Kreatves Schreiben

Syntronica: „Blauer Lippenstift und eine Zigarette im Mundwinkel“

In Bistro war das Licht so dunkel, dass es nicht störte, aber auch so, dass man noch alles sehen konnte.
Während ich dort allein in einer ledernen Sitzecke saß, schaute ich wie zufällig zu zwei Frauen herüber, die am Tresen ein Getränk einnahmen.
Die eine von ihnen nahm ein Papiertaschentuch aus der Jeans. Die andere hielt ihr deren Zigarette hin, die diese in ihre Hand nahm. Die ohne Zigarette marschierte Richtung der Toilette.
„Hm!“, dachte ich, „alleine?“
Die, die jetzt die Zigarette hatte, war ungefähr in meinem Alter, suchte nach irgendetwas, steckte sich die Zigarette nach dem Hin‑ und Herschauen in den Mundwinkel und faltete dann das Papiertaschentuch auseinander.

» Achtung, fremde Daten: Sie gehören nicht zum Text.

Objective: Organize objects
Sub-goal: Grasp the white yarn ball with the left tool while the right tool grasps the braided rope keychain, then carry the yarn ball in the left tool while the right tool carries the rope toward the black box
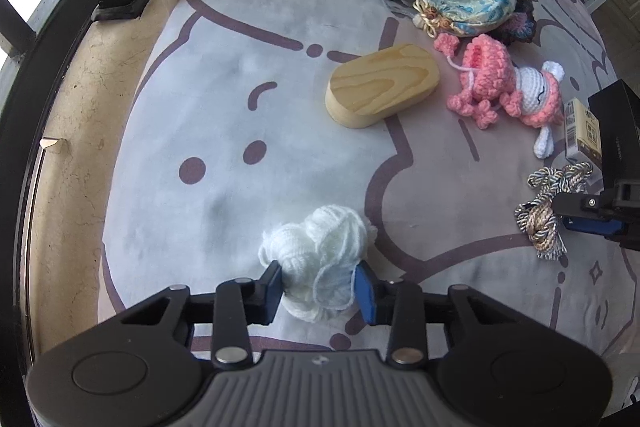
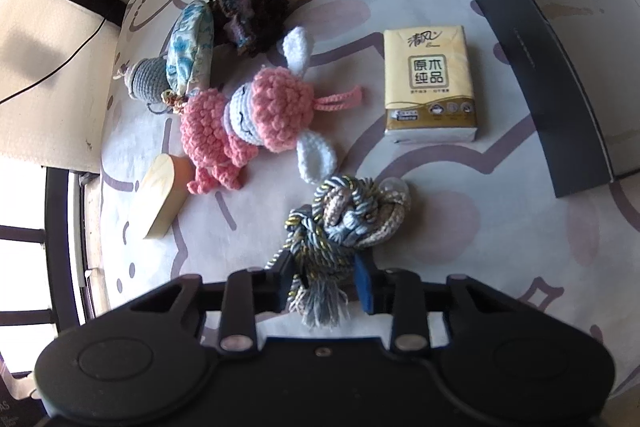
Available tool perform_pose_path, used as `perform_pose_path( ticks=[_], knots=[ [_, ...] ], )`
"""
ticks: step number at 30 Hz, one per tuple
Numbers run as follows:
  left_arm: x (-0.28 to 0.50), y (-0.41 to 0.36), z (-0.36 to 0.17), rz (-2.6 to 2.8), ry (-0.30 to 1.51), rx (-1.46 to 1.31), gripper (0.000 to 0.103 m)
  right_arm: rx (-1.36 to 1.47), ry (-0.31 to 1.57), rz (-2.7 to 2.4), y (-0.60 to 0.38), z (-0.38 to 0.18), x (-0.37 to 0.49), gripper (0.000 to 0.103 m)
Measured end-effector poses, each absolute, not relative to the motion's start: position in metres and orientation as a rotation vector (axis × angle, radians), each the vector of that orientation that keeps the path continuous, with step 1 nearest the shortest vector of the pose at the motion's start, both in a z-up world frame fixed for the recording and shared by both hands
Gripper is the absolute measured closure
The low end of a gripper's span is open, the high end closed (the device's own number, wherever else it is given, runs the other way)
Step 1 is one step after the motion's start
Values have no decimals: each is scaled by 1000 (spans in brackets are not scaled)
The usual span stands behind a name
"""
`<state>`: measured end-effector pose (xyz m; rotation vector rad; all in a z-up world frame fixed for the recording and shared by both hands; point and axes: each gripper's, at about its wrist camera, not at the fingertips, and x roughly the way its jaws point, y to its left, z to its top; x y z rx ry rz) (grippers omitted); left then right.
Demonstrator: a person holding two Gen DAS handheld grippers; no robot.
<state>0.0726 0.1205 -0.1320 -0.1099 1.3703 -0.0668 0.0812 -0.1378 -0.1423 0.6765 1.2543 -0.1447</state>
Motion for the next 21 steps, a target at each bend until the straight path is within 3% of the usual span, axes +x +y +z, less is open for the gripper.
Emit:
perform_pose_path(
  ticks=[9,11,14,15,16,17,19,21],
  knots=[
    [79,106,-103,-84,1254,-95,66,593,1220,-88,-134,-123,76,76],
    [81,101,-96,-94,1236,-102,66,592,1209,-69,-134,-118,74,99],
    [81,89,-89,-115,1213,-90,66,585,1222,-68,-135,-117,70,100],
    [81,86,-88,-120,1211,-85,66,598,1225,-75,-136,-119,68,99],
    [80,83,-88,-125,1211,-81,66,624,1226,-90,-138,-121,66,91],
    [79,80,-87,-129,1210,-78,66,656,1228,-103,-140,-123,65,75],
    [78,75,-86,-138,1205,-68,66,730,1205,-115,-145,-128,62,52],
    [76,72,-85,-139,1199,-57,66,738,1199,-157,-147,-129,63,50]
  ],
)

Sie schnäuzte hinein.
Sie trug blauen Lippenstift, der mir aber schon vorher aufgefallen war.
Ich schaute noch einige Sekunden auf ihre Lippen und dachte mir: „Was für eine Zicke ist das denn? Blauer Lippenstift!“
Was für eine komische Farbe!
Dann kam die Freundin nach ein, zwei Minuten zurück. Sie bekam wieder ihre Zigarette zurück und dann redeten sie wieder miteinander.
„Blauer Lippenstift! Was für eine Zicke!“, dachte ich wieder.
Stunden später.
Die, die in das Papiertaschentuch geschnupft hatte, während ihre Freundin auf der Toilette war, schaute mich verträumt an und nahm einen Schluck von ihrem Getränk.
Wir saßen immer noch in dem Bistro, uns gegenüber.
Ihre Freundin war schon längs gegangen.
Danach hatte sie mich gefragt, ob sie sich zu mir setzen dürfte, was ich aus einem nicht nachvollziehbaren Grund nicht verneinte.
So kamen wir ins Gespräch und lernten uns kennen.
Irgendwann war sie kurz auf der Toilette gewesen und hatte sich, ohne dass wir darüber ein Wort verloren hätten, den blauen Lippenstift entfernt.
Das war aber schon einige Stunden her.
„Sag mal“, sagte sie, „als du mich mit dem blauen Lippenstift gesehen hast …“
„Ja?“ fragte ich.
„… da hast du doch bestimmt gedacht: ‚Was für eine Zicke ist das denn?‘.“

Ich schüttelte den Kopf und erwiderte: „Ich schätze doch Leute nicht nach der Farbe des Lippenstifts ein. Was denkst du denn von mir?“

Superfliege: „Blauer Lippenstift und eine Zigarette im Mundwinkel“

Es war wieder einmal Wochenende, und sie wollte wie jedes Wochenende wieder auf die Suche nach einem Mann gehen! So lange war sie schon allein, und sie sehnte sich nach Zweisamkeit! Aber diesmal sollte es nicht wie immer Ablaufen, keine kurze Bekanntschaft mehr! Diesmal sollte es etwas anderes besonderes sein! Sie wollte nicht nach dem Wochenende erneut feststellen, das sie aufs falsche Pferd gesetzt hat, und ihre Bekanntschaft entpuppte sich als Familienvater, der sich für zwei Tage eine Auszeit von seinem Spießbürger leben gönnte!
Sie dachte sich an jenem Samstagabend, wenn ich aussehe wie eine Exotin, werde ich auch nur für die Männer interessant sein, die nicht nur eine kurze Bekanntschaft suchen!
Mit blauen Lippen und einer Zigarette im Mundwinkel stand sie nun an der Bar, und wartete auf ihren Traumprinzen! Nach einiger Zeit gesellte sich auch ein paradiesvogelähnlicher Mann neben sie! Schnell kam man ins Gespräch, und sie dachte, dieses Mal ist alles anders! Jetzt glaube ich habe ich das gefunden, was ich immer gesucht habe! Was nicht so ein Lippenstift ausmacht, dachte sie innerlich triumphierend!
Man verbrachte das Wochenende miteinander, und es lief wieder nach demselben Schema ab!
Enttäuscht stellte sie am Montag fest, dass ihr Paradiesvogel doch nur eine Ente war, und er glücklicher Familienvater sei!
Sie gestand sich ein, man kann zwar die Fassade ändern, aber solang man seine Einstellung nicht ändert, wird es immer auf dasselbe Ergebnis hinauslaufen!
Die Frau wird noch viele Frösche mit blau, gelb, rot oder pink gefärbten Lippen küssen, bis es soweit ist, das sie sich geändert hat!
Aber die Hoffnung gebe ich nicht auf, denkt die Frau, mit einer Zigarette im Mundwinkel!